However, the rally was overshadowed by suggestions that their goal of closer ties with Europe may be imperilled.

A much smaller demonstration of government supporters, about 15,000, was taking place less than a mile away from Kiev’s Independence Square. Anti-government protesters have set up an extensive tent camp there and erected barricades of snow hardened with freezing water and studded with scrap wood and other junk.

US senators John McCain and Chris Murphy joined the anti-government demonstration to express support for them and their European ambitions, threatening sanctions against the government of president Viktor Yanukovich if authorities use more violence to disperse the protests.

The protests began on 21 November after Mr Yanukovich announced he would not sign a long-awaited agreement to strengthen trade and political ties with the European Union and instead focus on Russia.

In the face of the protests, which present a serious challenge to Mr Yanukovich’s leadership, Ukrainian officials this week renewed talks with the EU and promised that they would sign the deal once some issues are worked out.

However, the EU’s top official on expansion issues, Stefan Fuele, cast doubt on the prospect yesterday, saying on his Twitter account that work is “on hold” and that the words and actions of Mr Yanukovich and his government are “further and further apart”.

Mr Yanukovich backed away from the agreement on the grounds that the EU was not providing adequate compensation to his economically struggling nation for potential trade losses with Russia. Russia, which for centuries controlled or exerted heavy influence on Ukraine, wants the country to join a customs union, analogous to the EU, which also includes Belarus and Kazakhstan.

The opposition says that union would effectively reconstitute the Soviet Union and remain suspicious that Mr Yanukovich might agree to it when he meets Russian president Vladimir Putin tomorrow.

Arseniy Yatsenyk, a top opposition leader, warned Mr Yanukovich against making such a move.

“If the agreement is signed, he can remain in Moscow and not return to Kiev,” he told the crowd at the protest on Independence Square.

Yuri Lutsenko, another opposition politician and former interior minister, told the protesters they were fighting for Ukraine’s independence.

“What is happening on the [square] today?
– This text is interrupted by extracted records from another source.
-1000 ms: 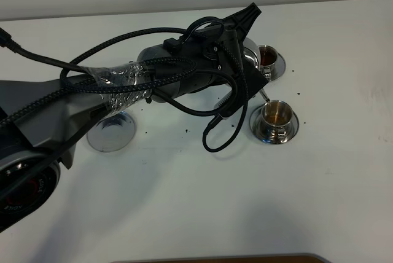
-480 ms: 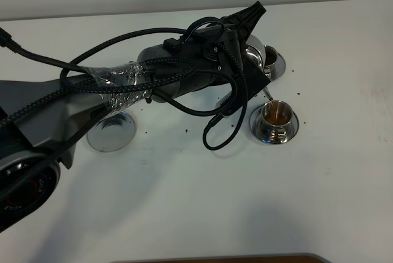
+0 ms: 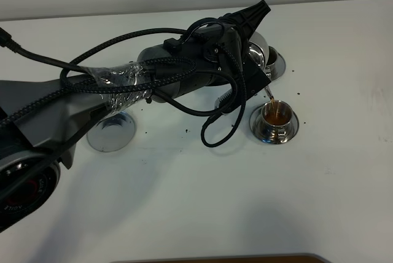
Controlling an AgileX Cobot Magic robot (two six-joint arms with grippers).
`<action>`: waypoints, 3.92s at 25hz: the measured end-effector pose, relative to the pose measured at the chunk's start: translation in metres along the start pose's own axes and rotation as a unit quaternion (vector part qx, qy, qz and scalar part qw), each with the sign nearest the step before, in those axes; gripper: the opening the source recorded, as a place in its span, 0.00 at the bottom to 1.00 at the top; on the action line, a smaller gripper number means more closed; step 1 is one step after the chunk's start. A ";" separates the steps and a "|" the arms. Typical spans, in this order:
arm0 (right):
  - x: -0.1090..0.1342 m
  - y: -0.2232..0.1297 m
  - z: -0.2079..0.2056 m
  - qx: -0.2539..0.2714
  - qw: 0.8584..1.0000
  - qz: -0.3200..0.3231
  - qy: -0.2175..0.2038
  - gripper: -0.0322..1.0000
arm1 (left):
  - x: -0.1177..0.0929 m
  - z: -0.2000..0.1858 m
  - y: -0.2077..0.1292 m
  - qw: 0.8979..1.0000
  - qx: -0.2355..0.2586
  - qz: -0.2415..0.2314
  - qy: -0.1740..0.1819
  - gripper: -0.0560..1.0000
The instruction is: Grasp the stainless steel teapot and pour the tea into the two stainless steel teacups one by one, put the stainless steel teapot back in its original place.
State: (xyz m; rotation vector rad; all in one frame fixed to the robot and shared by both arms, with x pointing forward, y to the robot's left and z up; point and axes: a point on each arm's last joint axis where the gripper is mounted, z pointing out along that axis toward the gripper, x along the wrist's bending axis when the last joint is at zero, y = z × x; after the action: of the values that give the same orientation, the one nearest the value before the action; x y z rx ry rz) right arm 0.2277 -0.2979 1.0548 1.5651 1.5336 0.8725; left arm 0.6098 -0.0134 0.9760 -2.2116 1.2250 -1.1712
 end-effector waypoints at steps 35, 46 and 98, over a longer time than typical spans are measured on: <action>0.000 0.000 0.000 0.000 1.000 0.000 0.000 0.27 | 0.006 0.000 -0.001 0.999 0.011 0.038 0.034 0.29; 0.000 0.000 0.000 0.000 1.000 0.000 0.000 0.27 | 0.008 -0.001 -0.001 0.998 0.012 0.044 0.040 0.29; 0.000 0.000 0.000 0.000 1.000 0.000 0.000 0.27 | -0.005 0.000 0.000 0.999 0.000 -0.018 -0.028 0.29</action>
State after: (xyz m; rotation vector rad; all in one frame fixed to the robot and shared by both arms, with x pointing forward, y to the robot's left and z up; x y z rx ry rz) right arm 0.2277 -0.2979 1.0548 1.5651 1.5336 0.8725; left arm 0.6082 -0.0090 0.9735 -2.2590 1.1671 -1.1137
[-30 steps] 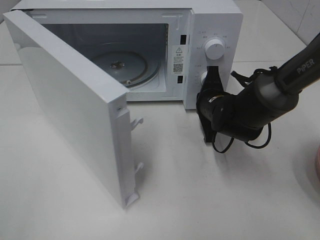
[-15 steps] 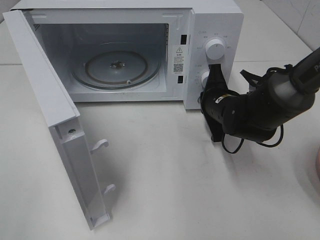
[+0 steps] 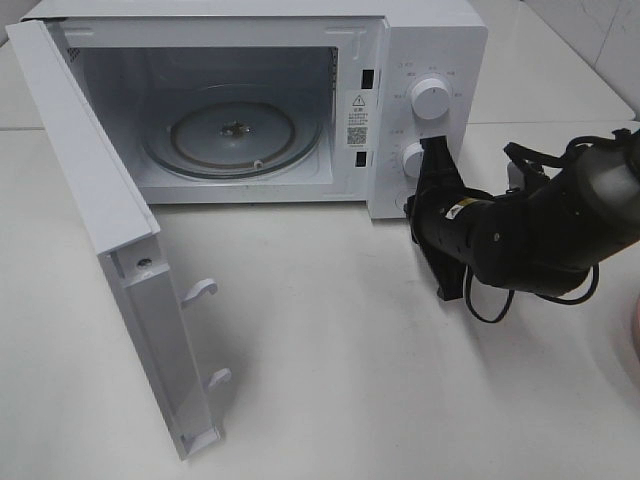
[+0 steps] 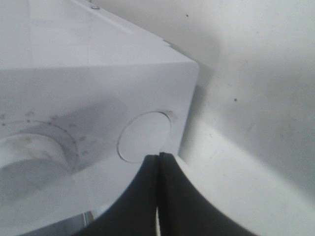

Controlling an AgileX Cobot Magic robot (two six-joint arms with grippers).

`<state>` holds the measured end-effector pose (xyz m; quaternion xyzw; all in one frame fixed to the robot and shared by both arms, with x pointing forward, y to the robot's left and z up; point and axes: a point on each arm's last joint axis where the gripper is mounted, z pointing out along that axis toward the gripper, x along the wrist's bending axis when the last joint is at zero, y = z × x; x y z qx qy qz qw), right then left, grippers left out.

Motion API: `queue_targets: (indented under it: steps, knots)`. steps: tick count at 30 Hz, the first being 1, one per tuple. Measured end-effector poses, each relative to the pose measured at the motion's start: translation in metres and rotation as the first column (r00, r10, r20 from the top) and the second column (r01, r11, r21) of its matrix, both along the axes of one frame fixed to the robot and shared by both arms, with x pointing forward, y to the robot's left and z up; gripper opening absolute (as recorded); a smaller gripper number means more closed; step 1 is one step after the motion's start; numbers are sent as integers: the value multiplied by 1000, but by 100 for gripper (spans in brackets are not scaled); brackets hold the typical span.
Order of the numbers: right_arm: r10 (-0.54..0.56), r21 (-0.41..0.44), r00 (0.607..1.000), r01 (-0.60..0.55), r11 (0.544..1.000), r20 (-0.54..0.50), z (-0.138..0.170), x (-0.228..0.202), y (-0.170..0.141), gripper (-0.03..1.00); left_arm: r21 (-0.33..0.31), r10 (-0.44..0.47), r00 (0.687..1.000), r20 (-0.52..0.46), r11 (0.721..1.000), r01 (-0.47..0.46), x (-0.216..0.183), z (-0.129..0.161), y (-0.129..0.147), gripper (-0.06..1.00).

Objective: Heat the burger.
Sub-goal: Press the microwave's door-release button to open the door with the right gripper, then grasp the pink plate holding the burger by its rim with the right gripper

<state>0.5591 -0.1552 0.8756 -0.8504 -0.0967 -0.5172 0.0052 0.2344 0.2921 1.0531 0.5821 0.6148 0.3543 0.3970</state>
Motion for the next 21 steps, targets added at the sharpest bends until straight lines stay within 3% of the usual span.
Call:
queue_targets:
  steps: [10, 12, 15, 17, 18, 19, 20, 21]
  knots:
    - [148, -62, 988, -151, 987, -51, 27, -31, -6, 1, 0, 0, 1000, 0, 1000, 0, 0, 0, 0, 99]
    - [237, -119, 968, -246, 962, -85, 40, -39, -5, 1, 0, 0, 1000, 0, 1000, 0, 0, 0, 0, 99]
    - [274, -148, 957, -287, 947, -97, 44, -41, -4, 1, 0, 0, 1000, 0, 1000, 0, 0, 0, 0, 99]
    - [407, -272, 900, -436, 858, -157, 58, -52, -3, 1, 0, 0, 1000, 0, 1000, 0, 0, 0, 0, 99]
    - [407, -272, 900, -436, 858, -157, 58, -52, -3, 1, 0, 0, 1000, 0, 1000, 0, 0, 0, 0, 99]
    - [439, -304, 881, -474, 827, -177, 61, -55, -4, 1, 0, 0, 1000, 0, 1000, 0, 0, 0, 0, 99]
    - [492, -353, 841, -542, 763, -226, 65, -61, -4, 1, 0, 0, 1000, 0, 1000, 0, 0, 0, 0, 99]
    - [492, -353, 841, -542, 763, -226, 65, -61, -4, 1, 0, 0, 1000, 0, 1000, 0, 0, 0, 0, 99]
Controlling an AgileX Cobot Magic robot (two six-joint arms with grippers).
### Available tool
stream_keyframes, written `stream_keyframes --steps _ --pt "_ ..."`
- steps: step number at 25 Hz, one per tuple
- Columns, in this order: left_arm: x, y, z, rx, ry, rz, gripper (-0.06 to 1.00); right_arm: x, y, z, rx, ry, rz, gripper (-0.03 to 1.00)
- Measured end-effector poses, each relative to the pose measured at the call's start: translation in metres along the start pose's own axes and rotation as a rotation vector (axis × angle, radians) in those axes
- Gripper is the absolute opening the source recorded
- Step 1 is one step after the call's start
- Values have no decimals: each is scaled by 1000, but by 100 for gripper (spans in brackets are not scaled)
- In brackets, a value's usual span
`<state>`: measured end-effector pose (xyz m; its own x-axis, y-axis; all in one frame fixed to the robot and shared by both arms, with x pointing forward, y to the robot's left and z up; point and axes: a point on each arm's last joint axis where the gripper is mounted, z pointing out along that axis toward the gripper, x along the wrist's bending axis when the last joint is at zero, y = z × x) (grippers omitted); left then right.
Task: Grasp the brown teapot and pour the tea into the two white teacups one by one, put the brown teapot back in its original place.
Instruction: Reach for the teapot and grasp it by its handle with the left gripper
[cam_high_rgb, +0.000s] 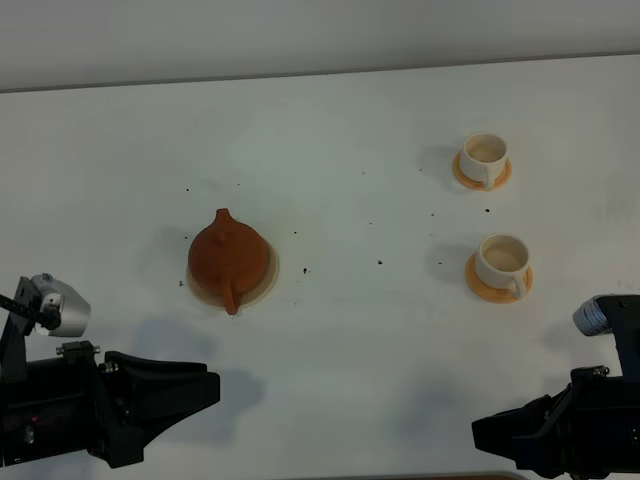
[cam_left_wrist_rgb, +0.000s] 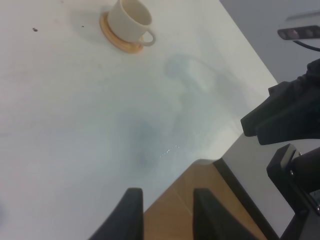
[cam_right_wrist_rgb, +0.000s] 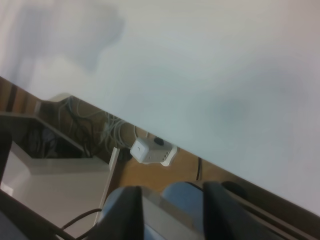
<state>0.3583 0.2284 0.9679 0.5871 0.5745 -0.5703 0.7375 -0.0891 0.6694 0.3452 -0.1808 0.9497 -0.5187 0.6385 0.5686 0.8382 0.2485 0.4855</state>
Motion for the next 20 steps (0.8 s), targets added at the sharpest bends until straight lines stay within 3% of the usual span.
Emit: stream_keyframes --steps 20 --pt "0 0 0 0 0 1 25 1 -1 0 6 14 2 28"
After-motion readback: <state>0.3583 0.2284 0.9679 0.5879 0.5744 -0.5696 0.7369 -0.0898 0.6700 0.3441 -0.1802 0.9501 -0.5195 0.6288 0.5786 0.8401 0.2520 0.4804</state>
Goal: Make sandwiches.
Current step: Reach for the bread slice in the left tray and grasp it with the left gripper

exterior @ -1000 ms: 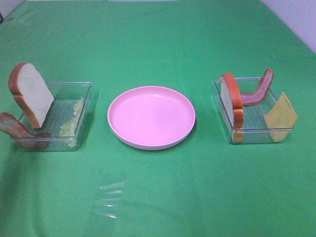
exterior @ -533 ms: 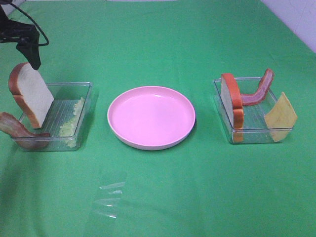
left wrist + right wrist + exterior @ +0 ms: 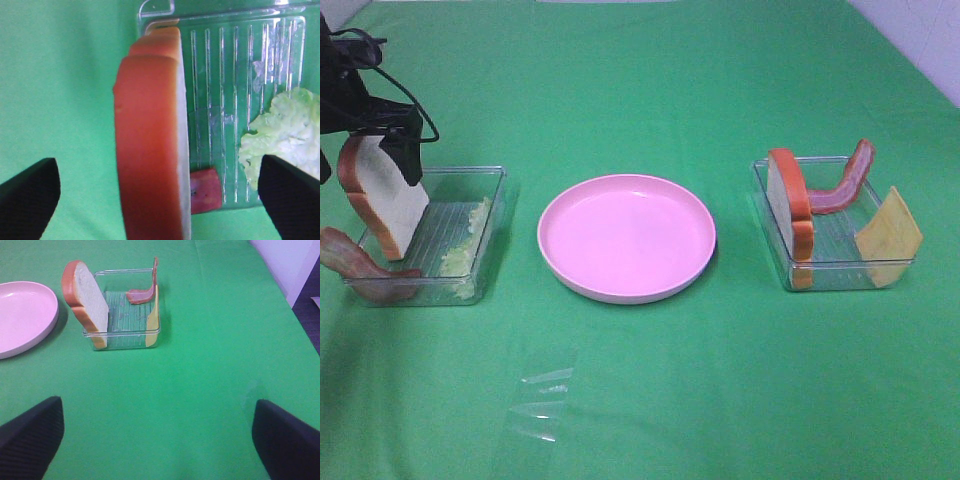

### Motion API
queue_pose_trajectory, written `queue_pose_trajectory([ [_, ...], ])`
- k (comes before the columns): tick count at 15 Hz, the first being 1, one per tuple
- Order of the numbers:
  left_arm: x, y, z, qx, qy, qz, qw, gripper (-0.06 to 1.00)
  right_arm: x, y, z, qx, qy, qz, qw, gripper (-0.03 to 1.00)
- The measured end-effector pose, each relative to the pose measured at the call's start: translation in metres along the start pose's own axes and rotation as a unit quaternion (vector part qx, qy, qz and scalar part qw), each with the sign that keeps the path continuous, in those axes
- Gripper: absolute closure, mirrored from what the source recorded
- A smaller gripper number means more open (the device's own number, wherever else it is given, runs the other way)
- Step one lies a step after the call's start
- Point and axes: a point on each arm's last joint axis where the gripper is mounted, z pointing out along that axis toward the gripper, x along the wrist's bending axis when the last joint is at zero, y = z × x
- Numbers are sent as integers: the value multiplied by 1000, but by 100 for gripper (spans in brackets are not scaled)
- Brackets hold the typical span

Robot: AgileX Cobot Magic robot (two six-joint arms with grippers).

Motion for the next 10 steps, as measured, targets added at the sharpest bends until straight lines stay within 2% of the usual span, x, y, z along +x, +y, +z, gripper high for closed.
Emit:
queue_pose_trajectory([
  [1, 0, 0, 0, -1, -2, 4, 1000, -5, 0, 0, 0, 0, 0, 0, 1000, -2],
  [3, -1, 0, 0, 0, -4, 10, 1000, 14, 0, 0, 0, 0, 0, 0, 1000, -2],
  [5, -1, 0, 0, 0, -7, 0, 1000, 23, 0, 0, 0, 0, 0, 0, 1000, -2],
  [10, -3, 0, 0, -2, -15, -14, 1000, 27, 0, 0, 0, 0, 0, 0, 1000, -2],
])
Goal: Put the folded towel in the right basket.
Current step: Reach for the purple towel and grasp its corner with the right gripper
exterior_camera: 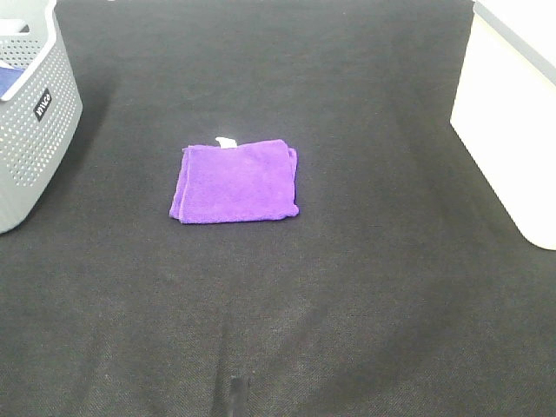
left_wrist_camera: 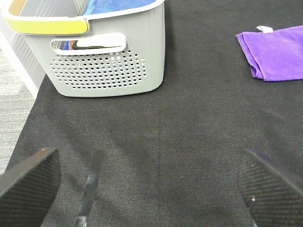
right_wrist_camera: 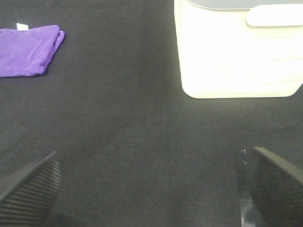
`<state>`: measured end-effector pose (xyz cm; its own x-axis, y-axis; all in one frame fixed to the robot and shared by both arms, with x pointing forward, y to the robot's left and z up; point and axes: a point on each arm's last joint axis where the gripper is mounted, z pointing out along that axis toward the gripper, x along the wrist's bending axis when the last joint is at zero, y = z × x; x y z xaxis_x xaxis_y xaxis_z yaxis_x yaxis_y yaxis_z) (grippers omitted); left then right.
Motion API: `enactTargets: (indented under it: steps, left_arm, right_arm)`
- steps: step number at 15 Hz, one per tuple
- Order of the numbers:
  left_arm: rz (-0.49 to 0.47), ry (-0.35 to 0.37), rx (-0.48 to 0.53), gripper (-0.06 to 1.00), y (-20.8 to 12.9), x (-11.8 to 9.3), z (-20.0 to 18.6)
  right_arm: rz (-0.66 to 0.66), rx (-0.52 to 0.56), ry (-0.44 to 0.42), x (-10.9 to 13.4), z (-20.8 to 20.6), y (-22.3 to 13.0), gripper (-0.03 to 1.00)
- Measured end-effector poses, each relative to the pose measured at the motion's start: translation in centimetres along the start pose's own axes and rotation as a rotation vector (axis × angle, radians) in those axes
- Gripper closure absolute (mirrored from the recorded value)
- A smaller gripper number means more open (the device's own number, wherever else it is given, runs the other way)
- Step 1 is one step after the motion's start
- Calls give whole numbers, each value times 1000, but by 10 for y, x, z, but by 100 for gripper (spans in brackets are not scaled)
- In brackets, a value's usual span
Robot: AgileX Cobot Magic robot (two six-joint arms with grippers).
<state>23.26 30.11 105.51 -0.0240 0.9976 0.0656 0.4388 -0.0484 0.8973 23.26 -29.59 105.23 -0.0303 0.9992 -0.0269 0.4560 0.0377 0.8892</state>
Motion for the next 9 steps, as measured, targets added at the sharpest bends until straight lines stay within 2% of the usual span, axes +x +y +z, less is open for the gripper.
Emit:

It is an anticolonial revolution,” he said. “Above all, Ukrainians turned out to say to Moscow: ‘We are no longer under your command, we are an independent country’.”

Mr McCain, a Republican, and Mr Murphy, a Democrat, told reporters after the rally that sanctions were possible and “that there will be consequences to our relationship if there is any more violence on the streets of Kiev. We are here because your peaceful process and peaceful protest is inspiring your country and inspiring the world.”

The mood was starkly different at the smaller pro-government rally across town. Many people from eastern Ukraine, the country’s industrial heartland and Mr Yanukovich’s support base, are against the protesters in Kiev and want the country to have closer economic ties with Russia.

“We’ll become the slaves of Europe if we go into it,” said 43-year-old Segei Antonovich. “Look at history – only union with Russia can save Ukraine from catastrophe.”